YOUR TASK:
Retype word for word the stretch of entries below from the line that has "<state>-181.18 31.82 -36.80" through the line that has "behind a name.", and omit the pictures.

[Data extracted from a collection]

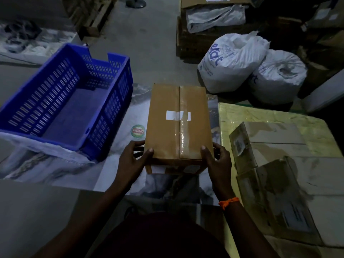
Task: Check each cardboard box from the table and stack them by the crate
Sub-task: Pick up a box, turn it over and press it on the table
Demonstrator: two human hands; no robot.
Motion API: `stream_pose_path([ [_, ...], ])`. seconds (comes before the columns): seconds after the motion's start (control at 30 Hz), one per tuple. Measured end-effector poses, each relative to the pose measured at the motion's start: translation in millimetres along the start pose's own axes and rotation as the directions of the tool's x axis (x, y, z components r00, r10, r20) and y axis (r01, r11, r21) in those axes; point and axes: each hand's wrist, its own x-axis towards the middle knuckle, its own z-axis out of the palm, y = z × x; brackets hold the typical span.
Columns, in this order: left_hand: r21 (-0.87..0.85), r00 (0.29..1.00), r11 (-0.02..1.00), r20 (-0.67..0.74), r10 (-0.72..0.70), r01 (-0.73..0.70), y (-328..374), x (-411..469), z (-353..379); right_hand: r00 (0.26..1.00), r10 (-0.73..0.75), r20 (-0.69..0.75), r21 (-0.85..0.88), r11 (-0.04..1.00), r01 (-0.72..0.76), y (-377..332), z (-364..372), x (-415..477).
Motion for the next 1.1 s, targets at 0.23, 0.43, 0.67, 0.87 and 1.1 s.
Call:
stream_pose_path([
  [0.23,0.175,0.999,0.985,0.05,-0.004,-0.005,-10.7,-2.7,-16.6,0.999,-0.035,-0.01,-0.077,0.996,0.034,5.5,-13.4,-8.8],
  [0.43,0.213,0.999,0.977,0.028,-0.02,0.014,1.1,38.7,-10.3,0.997,-0.057,0.053,-0.137,0.989,0.064,-3.1,-6.5,29.3],
  [0.67,0.221,0.996,0.975,0.09,-0.016,-0.004,35.6,118.0,8.3,0.976,-0.047,0.213,-0.226,0.969,0.096,-34.0,35.5,114.7],
  [0.87,0.222,0.959,0.974,0.259,-0.111,0.053,65.1,161.8,19.9,0.94,0.074,0.334,-0.172,0.985,-0.016,-53.5,52.4,154.7],
  [1.1,0.138,0.969,0.99,0.245,-0.038,0.004,72.1,153.7,23.1,0.945,0.012,0.327,-0.094,0.995,0.02,-58.6,45.7,140.7],
])
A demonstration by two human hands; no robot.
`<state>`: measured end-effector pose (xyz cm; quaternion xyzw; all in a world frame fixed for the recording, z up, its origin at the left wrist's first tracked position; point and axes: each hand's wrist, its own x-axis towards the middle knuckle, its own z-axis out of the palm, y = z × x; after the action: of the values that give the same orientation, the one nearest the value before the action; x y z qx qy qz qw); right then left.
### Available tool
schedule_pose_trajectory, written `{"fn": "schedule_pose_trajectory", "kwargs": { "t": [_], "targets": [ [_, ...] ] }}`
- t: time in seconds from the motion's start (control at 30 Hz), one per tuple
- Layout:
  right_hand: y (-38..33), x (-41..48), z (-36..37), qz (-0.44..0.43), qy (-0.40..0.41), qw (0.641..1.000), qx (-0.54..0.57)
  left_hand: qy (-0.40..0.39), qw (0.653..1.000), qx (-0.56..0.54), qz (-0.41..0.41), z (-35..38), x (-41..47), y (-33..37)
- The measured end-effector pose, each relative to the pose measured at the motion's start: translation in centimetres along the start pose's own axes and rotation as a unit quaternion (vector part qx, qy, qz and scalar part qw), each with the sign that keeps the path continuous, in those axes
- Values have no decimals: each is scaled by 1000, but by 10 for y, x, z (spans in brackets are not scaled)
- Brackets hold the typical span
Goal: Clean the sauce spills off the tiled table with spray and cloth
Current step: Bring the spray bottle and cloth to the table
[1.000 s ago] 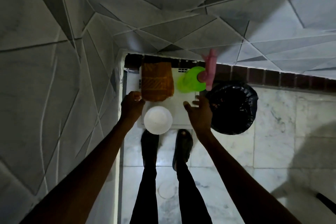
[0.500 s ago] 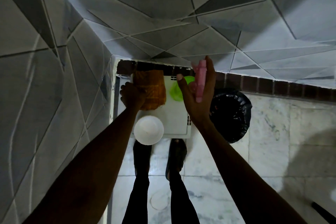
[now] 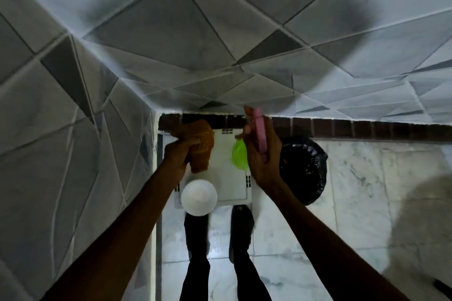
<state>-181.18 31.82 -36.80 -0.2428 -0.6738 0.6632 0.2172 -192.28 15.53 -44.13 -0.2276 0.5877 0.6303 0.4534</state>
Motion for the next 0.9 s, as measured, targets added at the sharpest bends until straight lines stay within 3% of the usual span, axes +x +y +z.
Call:
{"fn": "schedule_pose_trajectory", "kwargs": {
  "t": [0.1, 0.33, 0.43, 0.6, 0.8, 0.9],
  "targets": [
    [-63, -14, -15, -11, 49, 998, -28, 3, 1000, -14, -16, 21, -64, 39],
    [-231, -83, -54, -4, 156, 983, -100, -101, 994, -34, -15, 81, -261, 101],
    [-296, -130, -76, -2, 202, 972, -117, -131, 991, 17, -22, 118, -332, 107],
    [-354, -246, -117, 48, 328, 941, -66, -194, 969, 153, -4, 164, -435, 69],
    [-391, -390, -169, 89, 495, 864, -28, -255, 910, 327, 15, 204, -526, -24],
    [-398, -470, -197, 91, 566, 819, -17, -302, 887, 348, -6, 227, -574, -87]
  ]
}}
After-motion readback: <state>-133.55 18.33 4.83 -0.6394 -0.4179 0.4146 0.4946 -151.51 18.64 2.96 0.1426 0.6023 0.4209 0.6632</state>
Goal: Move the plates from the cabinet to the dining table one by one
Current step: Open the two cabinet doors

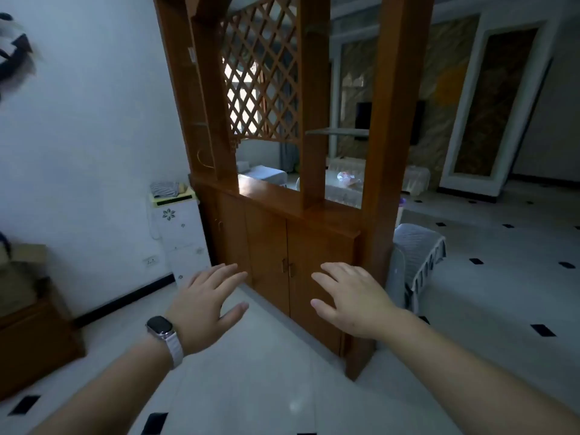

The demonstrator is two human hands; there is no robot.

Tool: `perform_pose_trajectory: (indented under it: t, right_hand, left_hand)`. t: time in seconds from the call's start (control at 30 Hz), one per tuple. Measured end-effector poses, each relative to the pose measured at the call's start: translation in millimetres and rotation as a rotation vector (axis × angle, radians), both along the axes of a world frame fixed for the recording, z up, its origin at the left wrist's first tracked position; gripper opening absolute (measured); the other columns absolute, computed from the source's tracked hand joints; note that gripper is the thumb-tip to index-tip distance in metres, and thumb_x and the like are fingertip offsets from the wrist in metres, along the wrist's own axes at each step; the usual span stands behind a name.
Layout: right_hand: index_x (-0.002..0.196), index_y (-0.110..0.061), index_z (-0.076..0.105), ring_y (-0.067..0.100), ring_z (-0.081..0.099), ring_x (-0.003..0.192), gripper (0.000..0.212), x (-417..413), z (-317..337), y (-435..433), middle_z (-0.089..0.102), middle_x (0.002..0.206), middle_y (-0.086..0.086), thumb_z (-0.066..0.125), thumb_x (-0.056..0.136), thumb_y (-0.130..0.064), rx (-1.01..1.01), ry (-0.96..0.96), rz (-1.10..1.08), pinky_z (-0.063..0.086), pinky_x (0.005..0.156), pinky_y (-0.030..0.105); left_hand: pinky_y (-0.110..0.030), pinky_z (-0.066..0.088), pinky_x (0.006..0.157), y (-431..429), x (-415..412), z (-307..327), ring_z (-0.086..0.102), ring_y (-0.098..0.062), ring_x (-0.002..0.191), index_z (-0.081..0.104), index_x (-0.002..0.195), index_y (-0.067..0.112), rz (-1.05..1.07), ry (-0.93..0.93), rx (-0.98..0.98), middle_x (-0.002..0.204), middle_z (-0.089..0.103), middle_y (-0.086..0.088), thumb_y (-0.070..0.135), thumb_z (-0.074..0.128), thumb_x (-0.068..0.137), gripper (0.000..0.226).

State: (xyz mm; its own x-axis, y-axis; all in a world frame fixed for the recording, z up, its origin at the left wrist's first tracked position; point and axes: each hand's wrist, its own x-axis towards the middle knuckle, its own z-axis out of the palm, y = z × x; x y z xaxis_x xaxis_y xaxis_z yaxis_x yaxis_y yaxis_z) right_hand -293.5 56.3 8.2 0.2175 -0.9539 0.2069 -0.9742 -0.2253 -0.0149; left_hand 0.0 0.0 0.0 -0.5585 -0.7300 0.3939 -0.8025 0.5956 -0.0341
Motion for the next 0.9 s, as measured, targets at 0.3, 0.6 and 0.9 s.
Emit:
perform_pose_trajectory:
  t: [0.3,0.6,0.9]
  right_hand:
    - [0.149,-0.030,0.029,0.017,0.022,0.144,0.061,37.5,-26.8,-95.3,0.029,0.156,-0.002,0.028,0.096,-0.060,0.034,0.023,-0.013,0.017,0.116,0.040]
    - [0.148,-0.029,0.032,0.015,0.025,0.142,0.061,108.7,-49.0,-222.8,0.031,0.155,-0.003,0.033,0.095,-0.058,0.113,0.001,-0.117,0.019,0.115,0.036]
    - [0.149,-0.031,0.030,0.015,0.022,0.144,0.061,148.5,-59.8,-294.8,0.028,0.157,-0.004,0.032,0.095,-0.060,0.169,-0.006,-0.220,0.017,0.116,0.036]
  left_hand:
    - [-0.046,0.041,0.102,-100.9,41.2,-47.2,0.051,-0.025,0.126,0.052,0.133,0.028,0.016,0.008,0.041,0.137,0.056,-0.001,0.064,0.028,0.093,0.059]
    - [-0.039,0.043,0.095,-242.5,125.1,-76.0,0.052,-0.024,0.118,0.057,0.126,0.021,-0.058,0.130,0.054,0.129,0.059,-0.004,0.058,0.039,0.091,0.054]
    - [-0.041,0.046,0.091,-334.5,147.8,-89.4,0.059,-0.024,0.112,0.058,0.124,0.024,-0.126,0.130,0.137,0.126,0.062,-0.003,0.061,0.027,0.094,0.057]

OUTPUT FOR THIS EXERCISE:
<state>-181.18 31.82 -36.80 -0.2428 -0.6738 0.6632 0.2172 -192.28 15.53 -44.13 -0.2276 0.5877 0.6303 0.4534</state>
Motion for the next 0.9 s, as measured, targets added at the sharpest bends until straight lines stay within 3% of the usual span, axes +x +y +z.
Call:
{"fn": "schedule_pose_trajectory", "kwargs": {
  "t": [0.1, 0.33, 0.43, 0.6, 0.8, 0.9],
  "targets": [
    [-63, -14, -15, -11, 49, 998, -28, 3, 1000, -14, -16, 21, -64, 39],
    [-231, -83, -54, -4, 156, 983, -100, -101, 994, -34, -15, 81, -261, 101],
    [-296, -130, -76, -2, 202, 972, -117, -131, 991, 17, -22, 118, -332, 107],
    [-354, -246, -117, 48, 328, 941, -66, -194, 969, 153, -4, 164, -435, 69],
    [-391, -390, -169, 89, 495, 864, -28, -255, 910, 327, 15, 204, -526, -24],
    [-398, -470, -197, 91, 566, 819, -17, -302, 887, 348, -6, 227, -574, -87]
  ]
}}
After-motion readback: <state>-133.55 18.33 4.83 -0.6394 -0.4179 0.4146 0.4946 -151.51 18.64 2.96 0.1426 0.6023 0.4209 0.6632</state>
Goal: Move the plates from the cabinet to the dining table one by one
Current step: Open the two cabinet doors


The demonstrator is two human hands; there is no robot.

Tool: `perform_pose_trajectory: (indented under it: t, right_hand, left_hand)`. t: time in seconds from the call's start (control at 30 Hz), one per tuple. Measured end-effector poses, each relative to the pose measured at the call's start: translation in millimetres and rotation as a rotation vector (axis × angle, radians), both along the axes of a world frame fixed for the recording, z up, its origin at the left wrist's first tracked position; gripper opening absolute (measured); the other columns absolute, computed from the source's tracked hand joints; note that gripper is the thumb-tip to index-tip distance in metres, and thumb_x and the like are fingertip offsets from the wrist in metres, along the wrist's own axes at each step; the usual span stands behind a name.

The exercise is now complete.